- _EXERCISE REQUIREMENTS_: Look for the line that has "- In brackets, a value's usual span" in the material below; please repeat it and every line after it, exactly, up to and including the line that has "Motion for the", and nothing else.

- _AVAILABLE DATA_:
====

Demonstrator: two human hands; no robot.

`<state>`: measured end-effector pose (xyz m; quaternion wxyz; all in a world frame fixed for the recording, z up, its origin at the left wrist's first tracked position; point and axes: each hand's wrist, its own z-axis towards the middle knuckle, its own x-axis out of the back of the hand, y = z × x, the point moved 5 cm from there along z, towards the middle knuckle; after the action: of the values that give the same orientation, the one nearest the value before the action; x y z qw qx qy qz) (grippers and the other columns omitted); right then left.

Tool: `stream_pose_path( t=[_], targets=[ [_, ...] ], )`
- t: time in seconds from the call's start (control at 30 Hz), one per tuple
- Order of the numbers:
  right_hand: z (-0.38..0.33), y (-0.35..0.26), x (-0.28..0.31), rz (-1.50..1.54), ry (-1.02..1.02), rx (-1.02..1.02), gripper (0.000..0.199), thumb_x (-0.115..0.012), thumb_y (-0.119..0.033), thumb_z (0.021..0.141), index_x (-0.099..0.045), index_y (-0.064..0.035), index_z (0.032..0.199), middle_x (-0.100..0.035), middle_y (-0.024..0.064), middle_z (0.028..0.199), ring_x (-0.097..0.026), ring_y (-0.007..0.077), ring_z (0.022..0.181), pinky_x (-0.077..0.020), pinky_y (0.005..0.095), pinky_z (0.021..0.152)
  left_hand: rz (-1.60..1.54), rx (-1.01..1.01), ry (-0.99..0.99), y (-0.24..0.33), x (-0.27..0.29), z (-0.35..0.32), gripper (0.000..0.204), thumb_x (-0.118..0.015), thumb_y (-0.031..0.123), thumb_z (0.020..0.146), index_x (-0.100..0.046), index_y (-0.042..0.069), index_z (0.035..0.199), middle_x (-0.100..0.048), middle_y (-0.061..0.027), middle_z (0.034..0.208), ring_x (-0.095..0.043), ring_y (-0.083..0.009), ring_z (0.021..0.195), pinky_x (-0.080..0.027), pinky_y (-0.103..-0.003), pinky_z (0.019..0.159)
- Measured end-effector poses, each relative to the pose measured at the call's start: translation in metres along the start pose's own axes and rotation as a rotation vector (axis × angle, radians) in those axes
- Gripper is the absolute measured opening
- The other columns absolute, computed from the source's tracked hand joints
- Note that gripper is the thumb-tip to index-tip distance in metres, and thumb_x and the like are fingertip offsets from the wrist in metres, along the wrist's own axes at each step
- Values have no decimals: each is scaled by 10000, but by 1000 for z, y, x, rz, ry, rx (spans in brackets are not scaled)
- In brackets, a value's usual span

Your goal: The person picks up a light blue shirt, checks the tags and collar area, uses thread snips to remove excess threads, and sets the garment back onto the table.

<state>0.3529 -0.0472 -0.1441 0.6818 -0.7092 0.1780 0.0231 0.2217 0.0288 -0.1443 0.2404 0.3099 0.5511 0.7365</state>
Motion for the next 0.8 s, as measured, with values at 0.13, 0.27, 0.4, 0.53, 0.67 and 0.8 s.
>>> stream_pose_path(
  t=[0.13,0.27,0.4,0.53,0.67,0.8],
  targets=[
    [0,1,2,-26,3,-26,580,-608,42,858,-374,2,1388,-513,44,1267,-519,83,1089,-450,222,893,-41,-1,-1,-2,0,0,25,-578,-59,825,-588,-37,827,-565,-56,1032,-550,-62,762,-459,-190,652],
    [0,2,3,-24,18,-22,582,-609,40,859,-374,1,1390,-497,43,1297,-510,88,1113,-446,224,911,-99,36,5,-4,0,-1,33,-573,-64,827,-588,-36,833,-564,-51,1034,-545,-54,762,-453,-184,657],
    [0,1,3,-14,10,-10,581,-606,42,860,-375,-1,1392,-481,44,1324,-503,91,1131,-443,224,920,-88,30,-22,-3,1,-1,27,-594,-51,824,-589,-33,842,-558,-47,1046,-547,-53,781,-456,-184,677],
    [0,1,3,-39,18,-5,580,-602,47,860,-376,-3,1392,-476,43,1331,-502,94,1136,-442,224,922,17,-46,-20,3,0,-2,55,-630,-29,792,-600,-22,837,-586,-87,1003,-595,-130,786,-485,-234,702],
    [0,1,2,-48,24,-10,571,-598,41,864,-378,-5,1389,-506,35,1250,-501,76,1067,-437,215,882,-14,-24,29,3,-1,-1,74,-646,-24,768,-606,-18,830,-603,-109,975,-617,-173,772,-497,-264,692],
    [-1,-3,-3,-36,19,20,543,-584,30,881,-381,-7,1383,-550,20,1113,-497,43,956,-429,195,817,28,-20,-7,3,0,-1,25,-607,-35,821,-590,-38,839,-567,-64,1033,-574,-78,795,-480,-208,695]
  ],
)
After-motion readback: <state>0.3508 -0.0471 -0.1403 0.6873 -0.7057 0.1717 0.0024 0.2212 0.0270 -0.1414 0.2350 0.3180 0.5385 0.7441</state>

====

- _RESPONSE AREA_:
- In brackets, a value's usual span

Your goal: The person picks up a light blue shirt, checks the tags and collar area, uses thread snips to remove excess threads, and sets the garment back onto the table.

<state>0.3529 -0.0472 -0.1441 0.6818 -0.7092 0.1780 0.0231 0.2217 0.0288 -0.1443 0.2404 0.3099 0.5511 0.7365</state>
Motion for the next 0.8 s, as measured, with values at 0.13, 0.27, 0.4, 0.53, 0.67 and 0.8 s.

The answer to this exercise is complete.